Charles Krupa/AP/REX/ShutterstockCertain companies make dubious claims. For example, Sony claimed that these phones were waterproof and now they owe a bunch of people a bunch of money. Mountain Dew actually contains zero percent dew. This papaya company failed to list “Salmonella” as one of its ingredients.
But one might expect these things with the above products. Phones get recalled, soda rarely has natural ingredients, and fruits sometimes sour due to deadly bacteria. This is life. But when it comes to Poland Spring water, one might think that what you read is what you get.

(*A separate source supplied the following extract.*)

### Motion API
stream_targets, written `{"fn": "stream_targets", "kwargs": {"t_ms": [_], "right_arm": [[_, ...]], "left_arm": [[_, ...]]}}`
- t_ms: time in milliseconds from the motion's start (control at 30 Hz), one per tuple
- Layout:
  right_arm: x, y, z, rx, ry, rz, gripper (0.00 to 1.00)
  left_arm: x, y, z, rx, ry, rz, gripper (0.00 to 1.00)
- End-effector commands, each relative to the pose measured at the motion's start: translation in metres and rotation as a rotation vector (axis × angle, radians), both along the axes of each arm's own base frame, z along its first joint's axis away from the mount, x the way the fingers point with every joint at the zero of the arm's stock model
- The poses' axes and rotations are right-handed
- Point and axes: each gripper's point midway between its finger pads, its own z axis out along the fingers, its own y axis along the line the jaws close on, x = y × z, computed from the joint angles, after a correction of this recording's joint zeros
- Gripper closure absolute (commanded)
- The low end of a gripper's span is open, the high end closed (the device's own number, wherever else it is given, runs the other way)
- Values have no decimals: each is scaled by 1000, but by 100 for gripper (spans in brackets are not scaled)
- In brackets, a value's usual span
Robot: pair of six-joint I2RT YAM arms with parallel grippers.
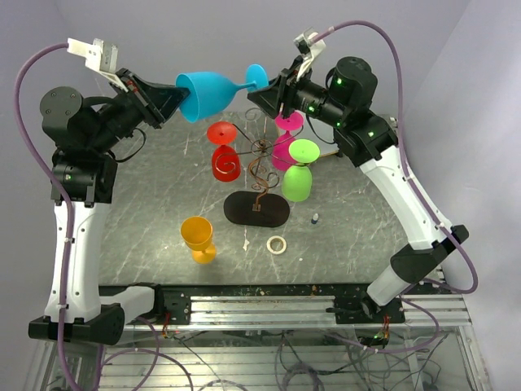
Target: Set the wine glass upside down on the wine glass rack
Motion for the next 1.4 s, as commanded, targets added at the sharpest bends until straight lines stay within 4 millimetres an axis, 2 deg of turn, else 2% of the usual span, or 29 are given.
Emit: {"fn": "stream_targets", "kwargs": {"t_ms": [0,267,500,600,667,867,1133,1267,1367], "right_arm": [[-3,-13,8,9,-16,-62,63],[2,-14,8,8,-10,-84,77],[9,-15,6,7,2,-112,99],[13,-18,5,4,2,-143,100],[15,-22,5,-2,-4,-164,100],[20,-38,4,-31,-48,-232,100],[26,-85,10,-86,-139,-346,100],[22,-114,13,-126,-190,-393,100],[12,-123,8,-206,-253,-384,100]], "left_arm": [[-4,3,8,9,-43,31,93],[0,2,6,30,-45,41,93],[3,-1,1,43,-41,36,93],[0,-4,-1,44,-40,21,92],[-3,-4,-1,37,-41,15,85],[-13,-2,-5,46,-47,21,51],[-24,23,-12,158,-86,171,13],[-28,41,-13,224,-111,272,8],[-29,54,-19,268,-114,340,7]]}}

But, as it turns out, Poland Spring is neither from Poland (already known fact, they never claimed to have Polski H₂O) nor from a spring, according to a new lawsuit.
The Food and Drug Administration has a strict definition of what constitutes “spring water,” and according to the suit filed last week in Connecticut, not one drop of the billions of gallons of water peddled by Poland Spring fits that definition.
The suit claims that “the famous Poland Spring in Poland Spring, Maine, which defendant’s labels claim is a source of Poland Spring Water, ran dry nearly 50 years ago.”
A spokeswoman for America’s best-selling bottled water brand stated that “Poland Spring is 100 percent spring water. The claims made in the lawsuit are without merit and an obvious attempt to manipulate the legal system for personal gain,” according to the LA Times.
The suit is still in court at the moment.
Next thing you’re gonna say is Fiji Water tried to leave Fiji!